Now that we have successfully validated the certificate, next lets ensure that we have a URL that will be using cloud front distribution. Here we essentially are adding new Route53 record, which will be pointing to the cloudfront distribution URL:

# route53.tf


resource "aws_route53_record" "www_https" {
  zone_id = aws_route53_zone.main.zone_id
  name    = "www.your-domain.com"
  type    = "A"

  alias {
    name                   = aws_cloudfront_distribution.cdn.domain_name
    zone_id                = aws_cloudfront_distribution.cdn.hosted_zone_id
    evaluate_target_health = false
  }
}

Making CloudFront Distribution use our new certificatie

Now that we have a certificate, and we can access to our cloudfront distribution from a custom domain name such as http://www.your-domain.com. But of course we want it to be https (with an s as in SSL). So the next step to do that is to instruct our CloudFront to use the right certificate.

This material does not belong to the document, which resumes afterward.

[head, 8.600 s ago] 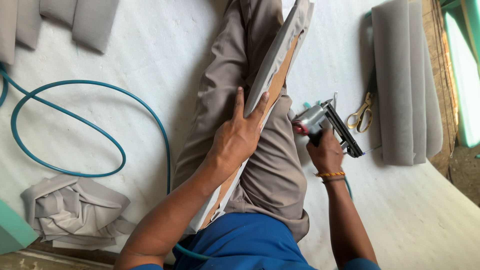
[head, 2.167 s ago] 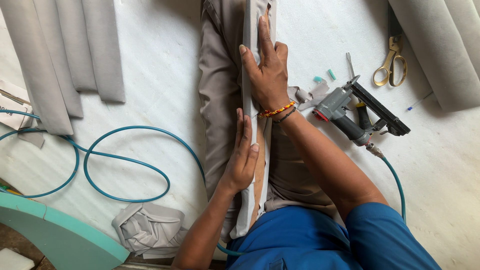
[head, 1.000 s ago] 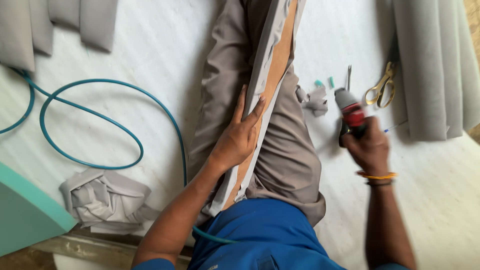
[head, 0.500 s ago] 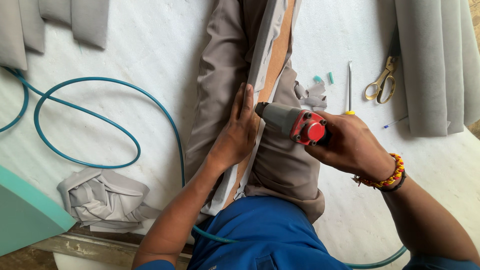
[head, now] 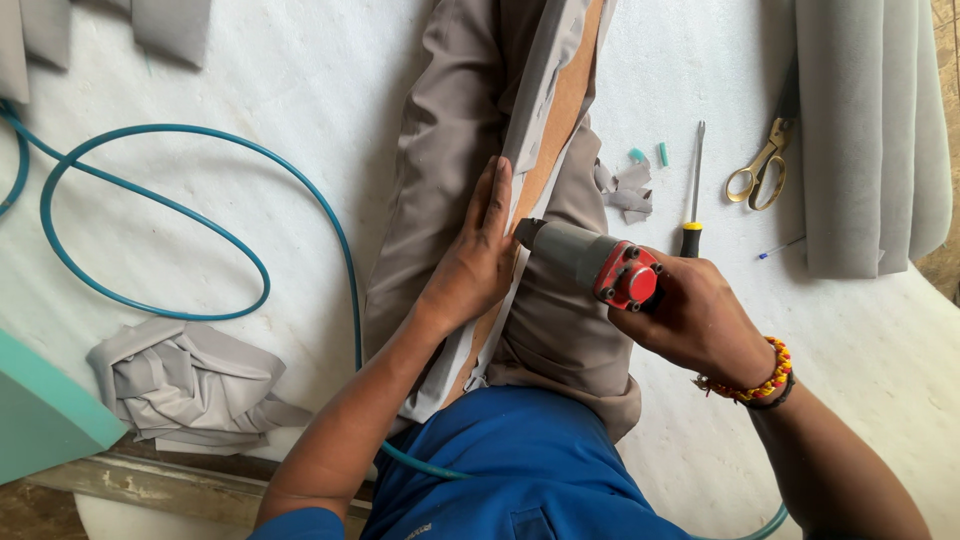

First we need to set a rule to wait for the certificate to be validated before creating the distribution.

# cloud_front.tf

resource "aws_cloudfront_distribution" "cdn" {
  depends_on = [aws_acm_certificate_validation.cert]
  aliases = ["www.your-domain.com"]
}

The aliases create Alternate domain names also known as CNAME. This is essential for our SSL handshake to work well. Next, we already have rules that instruct CloudFront to redirect traffic to our origin which is our ec-2 instance. The only missing piece is to change the viewer_certificate. Viewer certificate: Tells CloudFront to use the validated ACM certificate for https://www.your-domain.com.

# cloud_front.tf

resource "aws_cloudfront_distribution" "cdn" {
  depends_on = [aws_acm_certificate_validation.cert]
  aliases = ["www.your-domain.com"]

  ...
  viewer_certificate {
    acm_certificate_arn      = aws_acm_certificate.cert.arn
    ssl_support_method       = "sni-only"
    minimum_protocol_version = "TLSv1.2_2021"
  }

  ...
}

And that is it. All set for cloudfront and ACM.

Update security groups to allow port 443

Lastly, let's not forget to expose port 443 in our VPC security group:

# security_group.tf

resource "aws_security_group" "my-app" {
  name   = "SSH Port"
  vpc_id = aws_vpc.main.id

  ...

  ingress {
    cidr_blocks = [
      "0.0.0.0/0"
    ]
    from_port = 443
    to_port   = 443
    protocol  = "tcp"
  }

  ...
}

Applying changes

Since we have added new provider (alias), we need to install it using terraform init first.

terraform init

All should be working now, lets try to provision our new infrastructure. Run: terraform apply --auto-approve.

Final Validations

You should be able to open your app using https://www.your-domain.com. However if it is not working, we can troubleshoot:

Check DNS propagation

Run:

dig www.your-domain.com +short

If it still returns an IP address, it means the A record is pointing directly to EC2 and not CloudFront — which won't support HTTPS directly.

Check for SSL handshake

Run:

curl -Iv https://www.your-domain.com

Conclusion

We have covered quite a bit of things today:

  • SSL certificate via ACM
  • HTTPS access via CloudFront
  • DNS validation using Route 53
  • A secure, CDN-backed endpoint for your EC2 app at https://www.your-domain.com

That was alot, hope you have all set well! Happy hacking.